Long way around to a few questions;

1) Do you think form/posture names are important and why or why not?

2) Do you think knowing or not knowing the form/posture names should be used to judge a teachers ability to teach (why or why not)?

3) Are the names of the forms/postures important to all Martial arts or just some (why or why not)?


----------



## bydand (Nov 13, 2006)

I have to say that in my opinion, the name of the form itself is of little value in the actual learning of the form.  Do I want to know what the names are of the forms/techniques that I am learning and training? Yes I do.  I am also a bit old school in that aspect as well.  To answer you questions directly



Xue Sheng said:


> 1) Do you think form/posture names are important and why or why not?

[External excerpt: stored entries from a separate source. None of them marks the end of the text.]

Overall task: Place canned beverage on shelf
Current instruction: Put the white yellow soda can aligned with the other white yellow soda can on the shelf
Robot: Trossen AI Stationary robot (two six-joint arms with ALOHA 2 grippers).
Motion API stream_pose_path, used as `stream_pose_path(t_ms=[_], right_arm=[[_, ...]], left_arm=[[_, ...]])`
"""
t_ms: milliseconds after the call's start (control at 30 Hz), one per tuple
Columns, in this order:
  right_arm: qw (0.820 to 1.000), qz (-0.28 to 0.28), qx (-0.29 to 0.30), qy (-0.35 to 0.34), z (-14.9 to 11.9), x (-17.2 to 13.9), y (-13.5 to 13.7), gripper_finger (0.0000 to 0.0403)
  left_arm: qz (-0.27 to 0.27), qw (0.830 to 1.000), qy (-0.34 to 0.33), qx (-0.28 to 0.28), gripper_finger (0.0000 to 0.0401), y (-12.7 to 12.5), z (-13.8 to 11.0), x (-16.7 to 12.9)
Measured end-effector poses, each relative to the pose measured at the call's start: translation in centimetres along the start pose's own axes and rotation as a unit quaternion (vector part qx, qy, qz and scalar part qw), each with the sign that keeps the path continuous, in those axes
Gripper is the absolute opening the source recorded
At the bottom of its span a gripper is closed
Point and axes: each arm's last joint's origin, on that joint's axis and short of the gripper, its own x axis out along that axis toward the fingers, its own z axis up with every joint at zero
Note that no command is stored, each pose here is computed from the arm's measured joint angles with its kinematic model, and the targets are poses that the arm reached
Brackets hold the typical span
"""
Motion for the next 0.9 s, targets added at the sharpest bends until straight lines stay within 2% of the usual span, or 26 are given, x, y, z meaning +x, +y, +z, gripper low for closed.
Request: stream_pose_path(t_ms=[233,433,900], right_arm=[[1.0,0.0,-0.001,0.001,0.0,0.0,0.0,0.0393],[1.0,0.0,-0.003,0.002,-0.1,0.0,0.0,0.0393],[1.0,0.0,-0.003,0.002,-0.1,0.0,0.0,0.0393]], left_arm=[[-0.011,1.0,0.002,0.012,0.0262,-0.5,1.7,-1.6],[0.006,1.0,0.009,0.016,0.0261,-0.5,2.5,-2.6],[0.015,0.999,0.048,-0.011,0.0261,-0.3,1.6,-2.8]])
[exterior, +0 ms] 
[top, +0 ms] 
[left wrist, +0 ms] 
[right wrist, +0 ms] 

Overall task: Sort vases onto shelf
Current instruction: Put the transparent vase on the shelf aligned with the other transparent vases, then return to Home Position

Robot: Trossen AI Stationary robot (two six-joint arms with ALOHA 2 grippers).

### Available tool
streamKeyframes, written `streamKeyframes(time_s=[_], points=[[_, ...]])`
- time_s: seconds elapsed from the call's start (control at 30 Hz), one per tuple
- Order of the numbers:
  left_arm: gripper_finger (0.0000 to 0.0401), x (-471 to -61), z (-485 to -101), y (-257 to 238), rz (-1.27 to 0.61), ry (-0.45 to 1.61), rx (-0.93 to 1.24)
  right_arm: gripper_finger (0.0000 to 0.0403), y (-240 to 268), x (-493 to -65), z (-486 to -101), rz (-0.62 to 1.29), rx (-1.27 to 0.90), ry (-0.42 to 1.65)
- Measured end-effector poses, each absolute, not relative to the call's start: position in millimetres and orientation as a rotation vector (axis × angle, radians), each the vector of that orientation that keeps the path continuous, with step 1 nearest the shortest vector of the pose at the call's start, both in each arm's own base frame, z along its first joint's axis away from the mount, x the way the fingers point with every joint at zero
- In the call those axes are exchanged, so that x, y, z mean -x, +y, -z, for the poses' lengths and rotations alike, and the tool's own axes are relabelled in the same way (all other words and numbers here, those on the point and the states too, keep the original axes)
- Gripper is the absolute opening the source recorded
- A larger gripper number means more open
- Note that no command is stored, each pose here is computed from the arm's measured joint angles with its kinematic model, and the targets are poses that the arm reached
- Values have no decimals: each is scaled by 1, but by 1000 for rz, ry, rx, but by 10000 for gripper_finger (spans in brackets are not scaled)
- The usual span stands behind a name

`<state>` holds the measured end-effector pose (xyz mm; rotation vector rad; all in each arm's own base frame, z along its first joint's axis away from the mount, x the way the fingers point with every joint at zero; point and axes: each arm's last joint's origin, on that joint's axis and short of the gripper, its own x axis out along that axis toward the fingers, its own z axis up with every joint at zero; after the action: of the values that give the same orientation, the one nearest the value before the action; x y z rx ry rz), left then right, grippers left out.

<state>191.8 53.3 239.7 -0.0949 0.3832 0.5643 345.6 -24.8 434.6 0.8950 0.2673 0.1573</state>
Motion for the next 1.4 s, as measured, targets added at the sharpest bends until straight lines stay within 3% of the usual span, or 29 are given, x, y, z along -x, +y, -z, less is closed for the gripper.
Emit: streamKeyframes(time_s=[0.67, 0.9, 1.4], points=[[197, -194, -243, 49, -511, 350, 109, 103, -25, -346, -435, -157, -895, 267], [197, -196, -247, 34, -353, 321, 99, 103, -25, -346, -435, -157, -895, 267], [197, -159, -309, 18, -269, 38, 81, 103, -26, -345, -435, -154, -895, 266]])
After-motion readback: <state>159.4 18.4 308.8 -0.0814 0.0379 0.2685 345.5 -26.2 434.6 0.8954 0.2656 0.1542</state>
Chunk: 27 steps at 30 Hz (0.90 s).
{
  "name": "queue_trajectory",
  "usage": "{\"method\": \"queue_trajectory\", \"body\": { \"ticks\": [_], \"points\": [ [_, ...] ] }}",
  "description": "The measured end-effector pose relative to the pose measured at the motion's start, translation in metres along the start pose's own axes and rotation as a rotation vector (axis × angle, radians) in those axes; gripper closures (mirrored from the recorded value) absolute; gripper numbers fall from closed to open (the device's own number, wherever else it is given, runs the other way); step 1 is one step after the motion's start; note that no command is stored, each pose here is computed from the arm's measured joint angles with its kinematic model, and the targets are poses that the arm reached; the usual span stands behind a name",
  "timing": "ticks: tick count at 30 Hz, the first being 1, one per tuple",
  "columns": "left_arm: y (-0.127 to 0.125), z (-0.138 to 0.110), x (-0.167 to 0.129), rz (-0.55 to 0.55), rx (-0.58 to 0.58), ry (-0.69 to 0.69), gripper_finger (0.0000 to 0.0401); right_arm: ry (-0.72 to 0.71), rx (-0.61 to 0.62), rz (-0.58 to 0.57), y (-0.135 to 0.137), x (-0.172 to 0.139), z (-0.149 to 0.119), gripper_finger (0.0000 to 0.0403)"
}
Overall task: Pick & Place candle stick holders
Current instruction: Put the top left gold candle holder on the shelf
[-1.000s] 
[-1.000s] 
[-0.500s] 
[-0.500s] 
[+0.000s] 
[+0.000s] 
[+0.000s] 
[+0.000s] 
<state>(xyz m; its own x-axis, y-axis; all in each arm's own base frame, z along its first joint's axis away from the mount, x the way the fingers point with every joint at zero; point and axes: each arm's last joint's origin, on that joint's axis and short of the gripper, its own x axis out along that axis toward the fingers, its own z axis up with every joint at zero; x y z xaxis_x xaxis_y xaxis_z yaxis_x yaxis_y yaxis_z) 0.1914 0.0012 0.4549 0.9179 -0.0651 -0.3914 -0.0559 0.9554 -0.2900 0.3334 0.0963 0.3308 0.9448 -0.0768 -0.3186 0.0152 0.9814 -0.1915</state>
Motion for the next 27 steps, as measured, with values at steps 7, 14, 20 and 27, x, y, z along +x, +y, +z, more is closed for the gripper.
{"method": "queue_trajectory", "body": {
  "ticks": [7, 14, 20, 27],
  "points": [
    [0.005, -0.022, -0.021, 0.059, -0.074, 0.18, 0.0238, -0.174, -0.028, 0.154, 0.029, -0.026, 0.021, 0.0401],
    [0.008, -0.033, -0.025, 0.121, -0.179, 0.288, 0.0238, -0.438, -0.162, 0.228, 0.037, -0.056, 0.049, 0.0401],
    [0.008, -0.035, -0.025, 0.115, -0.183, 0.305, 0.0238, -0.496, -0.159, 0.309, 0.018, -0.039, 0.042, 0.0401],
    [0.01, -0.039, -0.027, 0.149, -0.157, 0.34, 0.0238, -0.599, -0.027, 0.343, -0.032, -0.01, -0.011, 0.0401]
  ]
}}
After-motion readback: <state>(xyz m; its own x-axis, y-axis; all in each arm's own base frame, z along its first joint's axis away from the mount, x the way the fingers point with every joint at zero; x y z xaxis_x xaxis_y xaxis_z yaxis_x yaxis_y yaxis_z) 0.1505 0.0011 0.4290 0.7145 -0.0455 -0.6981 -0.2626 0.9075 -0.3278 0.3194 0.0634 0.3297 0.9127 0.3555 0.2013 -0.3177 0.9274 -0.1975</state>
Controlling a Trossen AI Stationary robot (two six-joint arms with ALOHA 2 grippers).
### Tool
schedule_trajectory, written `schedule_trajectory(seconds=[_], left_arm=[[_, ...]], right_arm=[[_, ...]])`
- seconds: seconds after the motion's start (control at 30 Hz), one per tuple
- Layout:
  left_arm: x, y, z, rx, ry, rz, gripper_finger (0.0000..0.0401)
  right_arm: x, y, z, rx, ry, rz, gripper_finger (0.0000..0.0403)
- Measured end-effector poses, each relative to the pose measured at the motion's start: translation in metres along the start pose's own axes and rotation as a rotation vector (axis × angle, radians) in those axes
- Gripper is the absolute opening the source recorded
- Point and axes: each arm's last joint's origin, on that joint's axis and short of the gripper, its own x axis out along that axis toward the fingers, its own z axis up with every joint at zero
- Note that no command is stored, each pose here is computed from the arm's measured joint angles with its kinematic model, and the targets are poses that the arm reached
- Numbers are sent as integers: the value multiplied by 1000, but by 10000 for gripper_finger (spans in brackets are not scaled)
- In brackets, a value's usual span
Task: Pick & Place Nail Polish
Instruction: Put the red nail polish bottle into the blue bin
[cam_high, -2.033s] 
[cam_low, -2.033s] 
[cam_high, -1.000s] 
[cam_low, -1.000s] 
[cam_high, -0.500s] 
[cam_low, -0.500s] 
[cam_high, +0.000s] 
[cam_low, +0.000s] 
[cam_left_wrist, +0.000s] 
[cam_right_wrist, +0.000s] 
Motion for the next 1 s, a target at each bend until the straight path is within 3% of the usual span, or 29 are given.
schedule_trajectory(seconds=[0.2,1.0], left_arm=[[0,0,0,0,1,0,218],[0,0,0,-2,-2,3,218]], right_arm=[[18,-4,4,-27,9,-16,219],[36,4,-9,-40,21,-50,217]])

I do to a certain extent.  In some arts they are a discriptive of the actual movement.  In that usage it may be a good way to visulize and remember the movement, the name represents.  Also the higher the rank you obtain, the more students who are just starting look to you for advice and knowledge, it does not matter if you are the actual instructor or not.  You become a role model of sorts, and it just is more telling of the time and effort put into the art if you can tell them the name of a form/technique if they ask.



Xue Sheng said:


> 2) Do you think knowing or not knowing the form/posture names should be used to judge a teachers ability to teach (why or why not)?



NO!  An instructor may not know or remember  the names of all the techniques they teach, but that does not detract from their ability.  Now if a student wants to know the name of a form or technique and the instructor does not remember it, they should find out and get back to the student.  If they do know it and will not tell the student for whatever reason, then it is just being elitist, or an ***.  Either way they are probably not an instructor I would recomend staying with.  After all, the name of a form will not teach you the form itself, that comes from training and nothing else. Knowing the name isn't a hinderance to learning or teaching.



Xue Sheng said:


> 3) Are the names of the forms/postures important to all Martial arts or just some (why or why not)?



I think it would be important to all Martial Arts reguardless of the style.  If you go to a seminar or get together and everybody is talking about the particulars of a form or technique it would be awful hard to keep having to explain or demonstrate the form for everybody who happens to join the disscusion.  names are just a handy way to communicate with other Martial Artists.  Same as our names, It makes it easier if somebody is talking about me just to say Scott, instead of "that 6'2" guy with brown hair, a bit overweight, Has on the Black Gi with the Nin symbol on the Left breast, Handsome, debonair, and rich." (OK I added those last few  ) I think you get the idea.


----------



## funnytiger (Nov 13, 2006)

> 1) Do you think form/posture names are important and why or why not?


 
Yes, they are absolutely important for a number of reasons that were mentioned in the other post you spoke of namely, communication between styles, between schools, between teacher and student.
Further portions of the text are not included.